You do see the problem here, don’t you? ‘Dana summed it up well,

“…What is the rule of law if the rule can be broken? What is the rule of law if it is inconsistently applied according to politics? If we’re going to discuss rule of law, this situation would have never happened in the first place. The Bundys and those who agree with them aren’t devaluing the rule of law, rather, they’re pointing out how those who have violated the rule of law are now trying to hold it up as a standard of measure. Bureaucrats writing their own regulations to later violate is a bad thing. Making a specious argument based on a situationally-endangered turtle is a bad thing….”[emphasis mine]

Those who are writing the laws, those administrating the laws, those writing regulations having the force of law, and who are calling people like Cliven Bundy ‘domestic terrorists‘ for opposing their laws, are themselves the ones who have no visible regard for the Rule of Law. Laws written without reference to anything other than other laws for their own justification, serve only to put you entirely under the power of those who write the laws, and you can be sure that justice will not be their purpose.

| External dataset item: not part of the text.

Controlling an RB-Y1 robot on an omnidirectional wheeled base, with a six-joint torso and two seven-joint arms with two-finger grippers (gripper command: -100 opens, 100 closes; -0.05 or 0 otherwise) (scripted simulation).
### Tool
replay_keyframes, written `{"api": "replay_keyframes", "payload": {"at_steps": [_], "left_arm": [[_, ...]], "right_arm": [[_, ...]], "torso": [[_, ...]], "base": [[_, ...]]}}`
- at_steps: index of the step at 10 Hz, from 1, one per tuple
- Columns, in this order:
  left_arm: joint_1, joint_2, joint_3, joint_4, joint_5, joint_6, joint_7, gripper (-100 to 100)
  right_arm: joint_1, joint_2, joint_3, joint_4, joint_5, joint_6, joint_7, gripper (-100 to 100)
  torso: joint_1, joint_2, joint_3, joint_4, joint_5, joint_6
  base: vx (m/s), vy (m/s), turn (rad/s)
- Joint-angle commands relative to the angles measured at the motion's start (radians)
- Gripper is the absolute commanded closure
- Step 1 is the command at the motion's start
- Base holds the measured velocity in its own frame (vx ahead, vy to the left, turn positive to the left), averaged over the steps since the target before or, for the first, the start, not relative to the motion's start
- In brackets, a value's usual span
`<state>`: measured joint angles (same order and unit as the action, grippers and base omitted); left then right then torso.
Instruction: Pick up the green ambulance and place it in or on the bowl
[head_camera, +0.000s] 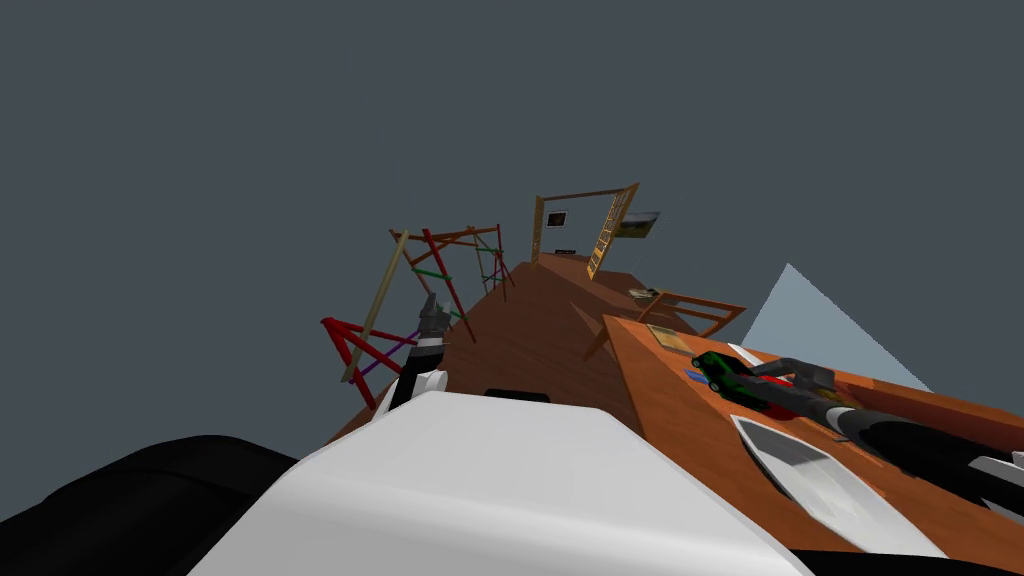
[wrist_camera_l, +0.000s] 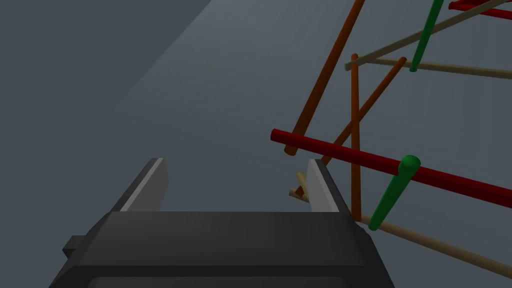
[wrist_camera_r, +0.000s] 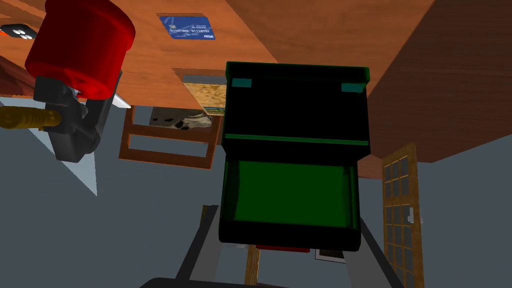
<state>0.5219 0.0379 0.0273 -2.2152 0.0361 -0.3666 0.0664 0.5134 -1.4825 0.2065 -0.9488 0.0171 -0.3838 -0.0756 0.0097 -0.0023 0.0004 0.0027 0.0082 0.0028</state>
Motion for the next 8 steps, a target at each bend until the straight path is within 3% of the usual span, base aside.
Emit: {"api": "replay_keyframes", "payload": {"at_steps": [1, 5, 8], "left_arm": [[0.000, 0.000, 0.000, 0.000, 0.000, 0.000, 0.000, 0], [0.000, 0.000, 0.000, 0.000, 0.000, 0.000, 0.000, 0], [0.000, 0.000, 0.000, 0.000, 0.000, 0.000, 0.000, 0]], "right_arm": [[0.028, -0.031, 0.001, -0.006, -0.030, -0.026, -0.022, 100], [0.084, -0.087, 0.049, -0.013, -0.060, -0.108, -0.064, 100], [0.097, -0.102, 0.101, -0.017, -0.023, -0.159, -0.072, 100]], "torso": [[0.000, 0.000, 0.000, 0.000, 0.000, 0.000], [-0.008, 0.006, 0.003, 0.001, -0.001, 0.001], [-0.012, 0.011, 0.007, 0.002, -0.001, 0.002]], "base": [[0.037, -0.035, -0.058], [0.012, -0.115, -0.080], [-0.046, -0.187, -0.109]]}}
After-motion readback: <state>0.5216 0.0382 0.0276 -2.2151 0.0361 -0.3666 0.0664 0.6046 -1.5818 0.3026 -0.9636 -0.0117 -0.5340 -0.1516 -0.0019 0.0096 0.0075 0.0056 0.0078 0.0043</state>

Laws, to be good laws, to be Just laws, must be derived through and justified upon some standard outside of the laws themselves, and no, ladies and gents, simply providing a written constitution is not enough. A constitution which refers to nothing but itself, is simply another circular means of having laws justify other laws, and as we just saw, it doesn’t take a lot of thought to grasp that without external references, such circular laws are in reality illegitimate. But. We can know that only because you are yourself making that judgment by evaluating them based upon something outside of the laws themselves. Our Constitution, when it was still alive within We The People, was rarely thought of apart from those principles external to it – that was what gave our Rule of Law legs in reality as well as a standard to judge their soundness by. With that as the standard for our laws, then we have a means of discovering its shortcomings, and also a guide for how to right them (see the 13th, 14th & 15th amendments).

So what is that standard?

Right Reason
There are two statements about the Law that are vital to the understanding of what the Western ideal of the Rule of Law is. The first goes at least as far back as Aristotle, and he assures us it goes much further back than that, and that is the idea that :

‘No one can be judge in his own cause; Hear the other side’

That is anathema to the rule of tyrants, who by definition rule in their own causes and interests, and care nothing for hearing any other side but their own. That has been foundational to our western conception of law, and was central to the writing and selling of our Constitution, as is easily seen here in Federalist #10:

“No man is allowed to be a judge in his own cause, because his interest would certainly bias his judgment, and, not improbably, corrupt his integrity. With equal, nay with greater reason, a body of men are unfit to be both judges and parties at the same time;”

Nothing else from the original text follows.